Nvidia hackers plan to sell software to remove hash rate limiters

Nvidia hackers have demanded a ransom: if their demands are not met, they will publish the entire driver code and other sensitive data online

The group of hackers who infiltrated Nvidia's servers last month are now attempting to sell software that can unlock the hash rate limiters found on the company's flagship graphics cards. A South American hacker group called LAPSUS $ claims they stole a terabyte of data from Nvidia's servers. The criminals have now started selling software - a kind of custom video driver - to remove the mining limiters the company has introduced in its high-end graphics cards. Nvidia said it became aware of the incident on February 23: "We are aware that hackers have stolen employee login credentials, stolen Nvidia proprietary information from our systems and leaked that data online." The hacker group also attempted to extort Nvidia through a Telegram channel. In addition to disclosing software capable of circumventing the limitations introduced to ETH mining in the RTX 3000 series, hackers have also threatened to make sensitive data public. On March 1, PCMag revealed some screenshots from the Telegram channel which stated: "This leak contains highly confidential or secret source code and data from various driver parts of Nvidia, Falcon, LHR and the like." The term LHR refers to "Lite Hash Rate," a limiter the company introduced to dissuade cryptocurrency miners from buying its graphics cards in bulk and allowing gamers - the company's core market - to put hands on these products.
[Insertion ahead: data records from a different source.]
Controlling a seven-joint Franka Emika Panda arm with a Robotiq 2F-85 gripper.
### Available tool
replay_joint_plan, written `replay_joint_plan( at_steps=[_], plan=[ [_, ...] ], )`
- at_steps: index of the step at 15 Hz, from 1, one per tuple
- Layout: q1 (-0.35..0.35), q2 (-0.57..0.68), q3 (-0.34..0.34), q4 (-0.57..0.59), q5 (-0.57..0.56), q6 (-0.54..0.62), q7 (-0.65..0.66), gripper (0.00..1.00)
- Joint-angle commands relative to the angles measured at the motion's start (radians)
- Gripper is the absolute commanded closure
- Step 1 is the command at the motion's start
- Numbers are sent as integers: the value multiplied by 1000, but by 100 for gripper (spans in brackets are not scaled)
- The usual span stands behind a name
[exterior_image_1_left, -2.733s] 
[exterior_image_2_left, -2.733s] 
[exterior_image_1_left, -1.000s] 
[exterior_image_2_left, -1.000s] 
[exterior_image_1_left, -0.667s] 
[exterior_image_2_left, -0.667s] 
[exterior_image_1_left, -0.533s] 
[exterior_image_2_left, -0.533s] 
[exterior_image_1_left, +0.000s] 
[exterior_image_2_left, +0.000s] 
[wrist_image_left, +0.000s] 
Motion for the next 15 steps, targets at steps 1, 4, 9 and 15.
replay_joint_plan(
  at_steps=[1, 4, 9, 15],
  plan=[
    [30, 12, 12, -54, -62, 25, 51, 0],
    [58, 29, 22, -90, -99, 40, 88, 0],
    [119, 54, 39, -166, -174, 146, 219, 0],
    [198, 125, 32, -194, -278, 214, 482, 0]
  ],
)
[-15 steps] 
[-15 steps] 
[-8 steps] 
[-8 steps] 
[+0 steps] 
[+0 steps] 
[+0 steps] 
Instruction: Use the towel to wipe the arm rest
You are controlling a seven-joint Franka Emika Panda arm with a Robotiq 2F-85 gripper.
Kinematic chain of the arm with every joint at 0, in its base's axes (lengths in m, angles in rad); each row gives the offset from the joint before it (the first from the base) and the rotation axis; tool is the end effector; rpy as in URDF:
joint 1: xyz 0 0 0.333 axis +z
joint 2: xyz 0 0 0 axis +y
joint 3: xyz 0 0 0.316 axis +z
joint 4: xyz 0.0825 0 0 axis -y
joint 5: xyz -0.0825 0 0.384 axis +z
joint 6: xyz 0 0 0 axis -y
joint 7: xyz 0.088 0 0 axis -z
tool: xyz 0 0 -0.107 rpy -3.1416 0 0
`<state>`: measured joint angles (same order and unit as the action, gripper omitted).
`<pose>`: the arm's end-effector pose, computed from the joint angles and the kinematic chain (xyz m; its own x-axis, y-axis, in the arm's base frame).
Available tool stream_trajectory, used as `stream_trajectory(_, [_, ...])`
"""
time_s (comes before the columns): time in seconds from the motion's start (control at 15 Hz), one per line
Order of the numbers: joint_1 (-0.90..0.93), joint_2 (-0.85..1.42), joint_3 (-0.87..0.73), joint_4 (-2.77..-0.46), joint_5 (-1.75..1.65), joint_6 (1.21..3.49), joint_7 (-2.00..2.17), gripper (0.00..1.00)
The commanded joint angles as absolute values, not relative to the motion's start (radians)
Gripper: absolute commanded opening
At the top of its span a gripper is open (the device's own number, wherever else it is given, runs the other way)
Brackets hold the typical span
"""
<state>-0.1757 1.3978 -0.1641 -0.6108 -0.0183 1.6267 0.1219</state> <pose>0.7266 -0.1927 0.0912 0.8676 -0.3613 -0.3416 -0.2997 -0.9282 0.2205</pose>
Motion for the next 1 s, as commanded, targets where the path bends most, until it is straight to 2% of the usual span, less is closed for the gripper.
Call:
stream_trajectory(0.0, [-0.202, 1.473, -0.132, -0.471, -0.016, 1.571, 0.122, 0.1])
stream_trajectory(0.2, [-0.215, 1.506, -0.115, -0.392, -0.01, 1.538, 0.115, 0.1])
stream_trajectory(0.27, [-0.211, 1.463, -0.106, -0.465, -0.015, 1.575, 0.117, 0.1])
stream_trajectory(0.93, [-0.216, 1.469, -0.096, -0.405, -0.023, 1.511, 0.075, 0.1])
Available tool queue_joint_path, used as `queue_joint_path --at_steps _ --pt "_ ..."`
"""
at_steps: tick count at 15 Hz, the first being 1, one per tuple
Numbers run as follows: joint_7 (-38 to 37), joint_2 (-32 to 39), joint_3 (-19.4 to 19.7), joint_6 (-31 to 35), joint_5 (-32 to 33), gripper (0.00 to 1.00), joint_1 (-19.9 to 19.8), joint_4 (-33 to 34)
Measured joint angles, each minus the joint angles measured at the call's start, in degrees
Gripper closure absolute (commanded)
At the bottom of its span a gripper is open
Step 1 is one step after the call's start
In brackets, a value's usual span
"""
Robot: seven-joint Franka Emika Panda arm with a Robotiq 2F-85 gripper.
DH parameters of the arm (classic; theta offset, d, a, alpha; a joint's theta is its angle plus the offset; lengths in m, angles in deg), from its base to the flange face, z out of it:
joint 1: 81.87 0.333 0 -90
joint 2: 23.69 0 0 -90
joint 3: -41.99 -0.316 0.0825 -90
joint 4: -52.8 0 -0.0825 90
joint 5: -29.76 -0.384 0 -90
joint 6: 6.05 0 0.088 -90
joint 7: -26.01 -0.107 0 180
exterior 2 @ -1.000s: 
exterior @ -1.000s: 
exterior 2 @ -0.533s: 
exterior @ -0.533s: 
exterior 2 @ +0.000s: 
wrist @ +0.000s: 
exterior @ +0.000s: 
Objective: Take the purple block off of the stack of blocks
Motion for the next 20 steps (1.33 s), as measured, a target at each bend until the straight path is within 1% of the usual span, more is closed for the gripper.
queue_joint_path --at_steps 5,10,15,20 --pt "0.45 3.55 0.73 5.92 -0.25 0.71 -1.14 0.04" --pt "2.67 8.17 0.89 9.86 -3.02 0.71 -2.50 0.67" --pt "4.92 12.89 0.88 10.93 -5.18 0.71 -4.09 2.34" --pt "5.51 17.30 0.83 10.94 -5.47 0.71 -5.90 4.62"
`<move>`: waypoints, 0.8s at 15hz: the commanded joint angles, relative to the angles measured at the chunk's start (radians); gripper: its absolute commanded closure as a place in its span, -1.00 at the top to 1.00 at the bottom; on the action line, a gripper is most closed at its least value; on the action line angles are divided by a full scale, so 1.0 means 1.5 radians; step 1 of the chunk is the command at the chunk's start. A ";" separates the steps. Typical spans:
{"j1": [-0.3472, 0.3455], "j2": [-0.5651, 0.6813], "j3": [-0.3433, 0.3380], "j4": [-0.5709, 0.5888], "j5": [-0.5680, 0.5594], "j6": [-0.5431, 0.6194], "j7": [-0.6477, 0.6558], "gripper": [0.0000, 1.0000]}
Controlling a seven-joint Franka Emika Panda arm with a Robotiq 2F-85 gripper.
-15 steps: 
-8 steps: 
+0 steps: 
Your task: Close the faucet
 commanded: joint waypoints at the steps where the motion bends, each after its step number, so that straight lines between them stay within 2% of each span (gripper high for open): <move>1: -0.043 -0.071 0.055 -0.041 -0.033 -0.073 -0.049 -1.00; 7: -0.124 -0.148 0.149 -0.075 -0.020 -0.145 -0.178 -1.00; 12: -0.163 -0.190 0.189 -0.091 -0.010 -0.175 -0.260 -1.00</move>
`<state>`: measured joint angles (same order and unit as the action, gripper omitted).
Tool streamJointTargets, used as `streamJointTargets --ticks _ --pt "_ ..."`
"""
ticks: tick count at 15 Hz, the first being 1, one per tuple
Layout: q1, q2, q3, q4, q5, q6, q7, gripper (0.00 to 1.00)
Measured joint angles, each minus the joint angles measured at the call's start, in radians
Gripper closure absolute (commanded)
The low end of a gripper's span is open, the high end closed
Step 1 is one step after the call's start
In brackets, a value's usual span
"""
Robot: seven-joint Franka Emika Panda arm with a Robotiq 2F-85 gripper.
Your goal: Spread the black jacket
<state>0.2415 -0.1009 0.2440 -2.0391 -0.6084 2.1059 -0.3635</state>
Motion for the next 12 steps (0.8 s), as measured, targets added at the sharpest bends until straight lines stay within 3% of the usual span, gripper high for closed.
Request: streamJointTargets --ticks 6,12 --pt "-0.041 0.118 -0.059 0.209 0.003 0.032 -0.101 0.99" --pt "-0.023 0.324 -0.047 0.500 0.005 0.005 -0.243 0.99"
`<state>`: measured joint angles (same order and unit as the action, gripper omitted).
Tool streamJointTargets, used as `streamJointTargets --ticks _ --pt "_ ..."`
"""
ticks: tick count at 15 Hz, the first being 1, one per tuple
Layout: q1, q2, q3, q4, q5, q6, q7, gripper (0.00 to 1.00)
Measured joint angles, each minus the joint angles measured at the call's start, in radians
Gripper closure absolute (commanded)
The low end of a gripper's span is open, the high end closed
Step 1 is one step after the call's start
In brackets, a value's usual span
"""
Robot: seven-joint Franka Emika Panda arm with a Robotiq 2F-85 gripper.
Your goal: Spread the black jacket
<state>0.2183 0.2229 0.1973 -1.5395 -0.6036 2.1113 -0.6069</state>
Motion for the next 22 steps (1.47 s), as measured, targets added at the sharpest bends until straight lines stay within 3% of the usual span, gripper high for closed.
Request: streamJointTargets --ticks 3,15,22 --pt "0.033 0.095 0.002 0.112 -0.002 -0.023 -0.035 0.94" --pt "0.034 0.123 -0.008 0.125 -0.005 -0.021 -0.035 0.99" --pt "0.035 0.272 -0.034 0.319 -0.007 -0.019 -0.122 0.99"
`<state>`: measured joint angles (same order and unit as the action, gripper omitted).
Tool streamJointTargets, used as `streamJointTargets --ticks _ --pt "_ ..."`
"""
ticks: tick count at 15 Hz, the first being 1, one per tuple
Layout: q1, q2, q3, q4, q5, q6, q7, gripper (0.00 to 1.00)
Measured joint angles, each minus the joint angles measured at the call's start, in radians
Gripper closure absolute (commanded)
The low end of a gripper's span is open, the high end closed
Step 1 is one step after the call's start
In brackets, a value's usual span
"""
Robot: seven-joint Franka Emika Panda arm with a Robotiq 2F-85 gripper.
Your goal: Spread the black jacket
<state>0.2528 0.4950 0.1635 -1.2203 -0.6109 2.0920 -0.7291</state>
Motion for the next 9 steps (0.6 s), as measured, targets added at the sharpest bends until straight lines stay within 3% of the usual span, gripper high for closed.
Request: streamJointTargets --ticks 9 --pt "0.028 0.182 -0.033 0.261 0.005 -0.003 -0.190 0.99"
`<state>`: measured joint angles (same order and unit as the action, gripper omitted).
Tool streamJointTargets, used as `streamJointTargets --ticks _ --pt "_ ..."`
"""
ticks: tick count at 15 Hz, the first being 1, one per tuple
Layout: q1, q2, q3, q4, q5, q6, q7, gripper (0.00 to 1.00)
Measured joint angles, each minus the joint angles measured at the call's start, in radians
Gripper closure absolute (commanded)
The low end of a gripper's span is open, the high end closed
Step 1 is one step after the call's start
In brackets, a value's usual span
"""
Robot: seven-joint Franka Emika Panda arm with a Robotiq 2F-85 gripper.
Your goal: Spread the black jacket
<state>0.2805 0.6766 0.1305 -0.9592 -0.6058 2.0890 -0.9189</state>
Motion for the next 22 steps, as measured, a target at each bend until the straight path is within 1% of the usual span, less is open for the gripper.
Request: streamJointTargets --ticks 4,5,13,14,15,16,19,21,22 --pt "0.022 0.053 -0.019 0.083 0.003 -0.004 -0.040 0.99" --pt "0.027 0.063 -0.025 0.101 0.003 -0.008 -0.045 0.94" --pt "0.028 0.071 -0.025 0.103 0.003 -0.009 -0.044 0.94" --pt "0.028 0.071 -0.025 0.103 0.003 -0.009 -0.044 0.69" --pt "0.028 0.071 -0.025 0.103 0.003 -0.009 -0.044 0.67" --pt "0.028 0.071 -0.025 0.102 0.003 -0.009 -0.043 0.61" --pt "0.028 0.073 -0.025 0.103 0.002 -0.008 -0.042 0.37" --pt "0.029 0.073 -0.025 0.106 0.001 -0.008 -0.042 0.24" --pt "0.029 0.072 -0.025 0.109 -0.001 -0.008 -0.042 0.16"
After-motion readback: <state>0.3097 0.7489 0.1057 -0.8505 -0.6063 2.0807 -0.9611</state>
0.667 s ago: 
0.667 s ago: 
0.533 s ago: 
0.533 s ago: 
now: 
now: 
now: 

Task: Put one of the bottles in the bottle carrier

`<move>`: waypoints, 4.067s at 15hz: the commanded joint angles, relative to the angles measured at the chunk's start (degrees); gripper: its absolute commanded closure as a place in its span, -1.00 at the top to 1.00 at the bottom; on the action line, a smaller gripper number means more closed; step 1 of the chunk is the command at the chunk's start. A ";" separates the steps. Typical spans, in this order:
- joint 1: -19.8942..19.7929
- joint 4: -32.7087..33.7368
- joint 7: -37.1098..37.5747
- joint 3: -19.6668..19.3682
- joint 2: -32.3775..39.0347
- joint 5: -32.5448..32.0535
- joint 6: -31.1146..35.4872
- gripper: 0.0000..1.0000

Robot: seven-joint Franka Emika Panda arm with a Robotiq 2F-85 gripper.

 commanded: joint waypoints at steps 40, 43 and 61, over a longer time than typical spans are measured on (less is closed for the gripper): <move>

The hacker group is also attempting to get Nvidia to pay a ransom, threatening to open-source the drivers and remove all forms of ETH mining restrictions from its high-end graphics cards. It gave the company until March 4 to make a decision. The high prices and scarce availability of graphics cards have plagued PC gamers for two years now. High-end GPUs can cost as little as $ 1,800, and lower spec models are often difficult to find - this has led to a thriving second-hand market, where prices of older graphics cards often exceed their original cost. .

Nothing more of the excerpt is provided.